Not long ago, in the sweep of human history, Matt Damon suggested that there are degrees of sexual harassment and misconduct and that there should be different consequences, depending on the gravity of the offense. I don’t have his actual words in front of me, but I think it amounted to suggesting, in the first place, that rape was worse than touching or even caressing buttocks, and that our and society’s reactions should differ accordingly. To add my own gloss: for some things, one should be imprisoned; for some, loss of employment s appropriate; for some, disgrace is fitting. I’d also comment that in the case of some long past, minor offenses, the consequences should take account of the culture of the time in which they occurred.
The reaction was swift and furious. Denunciations rose to the level of suggestions that his appearance in an upcoming movie should be excised.
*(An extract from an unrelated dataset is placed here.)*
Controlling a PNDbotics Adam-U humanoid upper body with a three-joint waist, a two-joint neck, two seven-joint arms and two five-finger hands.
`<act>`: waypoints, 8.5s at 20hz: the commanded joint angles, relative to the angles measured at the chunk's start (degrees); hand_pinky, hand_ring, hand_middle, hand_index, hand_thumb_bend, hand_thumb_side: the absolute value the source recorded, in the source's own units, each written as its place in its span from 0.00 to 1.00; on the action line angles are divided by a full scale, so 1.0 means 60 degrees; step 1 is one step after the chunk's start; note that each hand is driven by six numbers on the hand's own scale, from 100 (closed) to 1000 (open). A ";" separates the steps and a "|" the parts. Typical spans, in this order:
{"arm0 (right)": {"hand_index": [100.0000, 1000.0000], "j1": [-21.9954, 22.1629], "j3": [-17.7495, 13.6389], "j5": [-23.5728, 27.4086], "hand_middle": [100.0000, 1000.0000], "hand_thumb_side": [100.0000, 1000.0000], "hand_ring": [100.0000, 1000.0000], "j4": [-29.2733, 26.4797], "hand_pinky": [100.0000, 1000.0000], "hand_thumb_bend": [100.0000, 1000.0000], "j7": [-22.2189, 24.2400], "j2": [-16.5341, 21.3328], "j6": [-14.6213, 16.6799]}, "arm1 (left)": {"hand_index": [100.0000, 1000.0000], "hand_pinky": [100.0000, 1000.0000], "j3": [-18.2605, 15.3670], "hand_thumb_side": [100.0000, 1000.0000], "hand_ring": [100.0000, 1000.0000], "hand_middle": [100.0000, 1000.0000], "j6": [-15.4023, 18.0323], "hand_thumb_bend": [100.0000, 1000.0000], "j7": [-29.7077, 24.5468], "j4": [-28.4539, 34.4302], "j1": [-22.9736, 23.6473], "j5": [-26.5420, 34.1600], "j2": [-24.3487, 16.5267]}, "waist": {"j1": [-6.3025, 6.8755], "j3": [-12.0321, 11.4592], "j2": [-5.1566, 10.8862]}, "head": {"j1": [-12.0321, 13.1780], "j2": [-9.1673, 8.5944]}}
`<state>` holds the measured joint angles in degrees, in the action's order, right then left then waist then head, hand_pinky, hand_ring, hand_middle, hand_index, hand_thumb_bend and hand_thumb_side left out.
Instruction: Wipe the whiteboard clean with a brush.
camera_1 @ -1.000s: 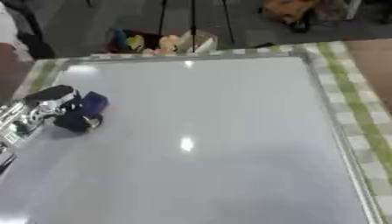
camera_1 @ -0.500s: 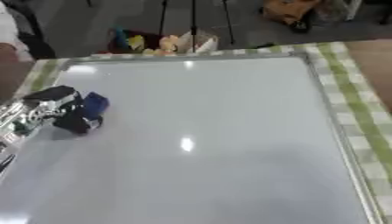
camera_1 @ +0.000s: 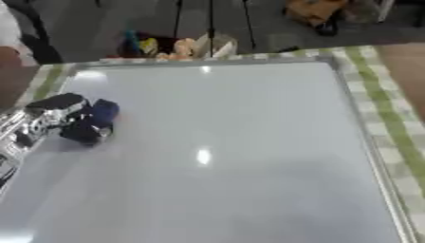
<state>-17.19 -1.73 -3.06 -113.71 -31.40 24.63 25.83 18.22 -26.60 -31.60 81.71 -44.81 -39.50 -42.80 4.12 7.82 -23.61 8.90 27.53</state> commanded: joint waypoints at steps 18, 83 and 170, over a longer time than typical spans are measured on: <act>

The rationale seems to be that because he is a man he is not allowed to express an opinion on matters affecting women. I don’t recall any assertions that all offenses were equally grave, but there may have been an idea that attempting to grade them was irrelevant, since they were all offenses against women.
I think Matt Damon was right, and it was his right to say it. To deny his right to do so because he’s a man strikes me as sexism.
More recently, some people complained to management of the Boston Symphony Orchestra that they are not playing enough music by women and minority composers. They pointed out that in this year’s subscription series only one work composed by a woman is being performed.
The question that occurs to me is, “Who are the composers who deserve to have a place alongside Mozart, Beethoven, Mendelssohn, Dvořák, Rachmaninoff, and others in the standard repertory?” The only female composers of any stature I’m aware of are Fanny Mendelssohn and Amy Beach, and I really doubt that there are others as good or better whose works have been suppressed. Similarly, the only “minority” composers I’ve heard of are the Chevalier de Saint Georges and T.J. Anderson (a black man who was a member of the Harvard Musical Association). It’s not that simple, however. It won’t do simply to say, “There are no female or minority Beethovens.”
For one thing, the BSO performs works by second rank composers. This season, for example, we’re being treated to compositions by Méhul, Adams, and Ligeti. There ought to be room for Fanny Mendelssohn and Amy Beach from time to time. In addition, the orchestra regularly commissions or co-commissions new works. This season, they are giving the American premiere of a new work by Jörg Widmann which they and the Leipzig Gewandhaus Orchestra jointly commissioned.
So I think the response is twofold. On the one hand, new works by women and minority composers should be as welcomed by the orchestra as those by white males. There may be proportionally fewer women and minority composers than their numbers in the population at large, but sex and ethnicity should not be limiting factors. On the other hand, the music of the 18th, 19th, and 20th Centuries has all been composed, and it’s almost all by dead white men. For the foreseeable future, that music will be a major part of the repertory of symphony orchestras, and that does not mean the orchestras are being racist or sexist.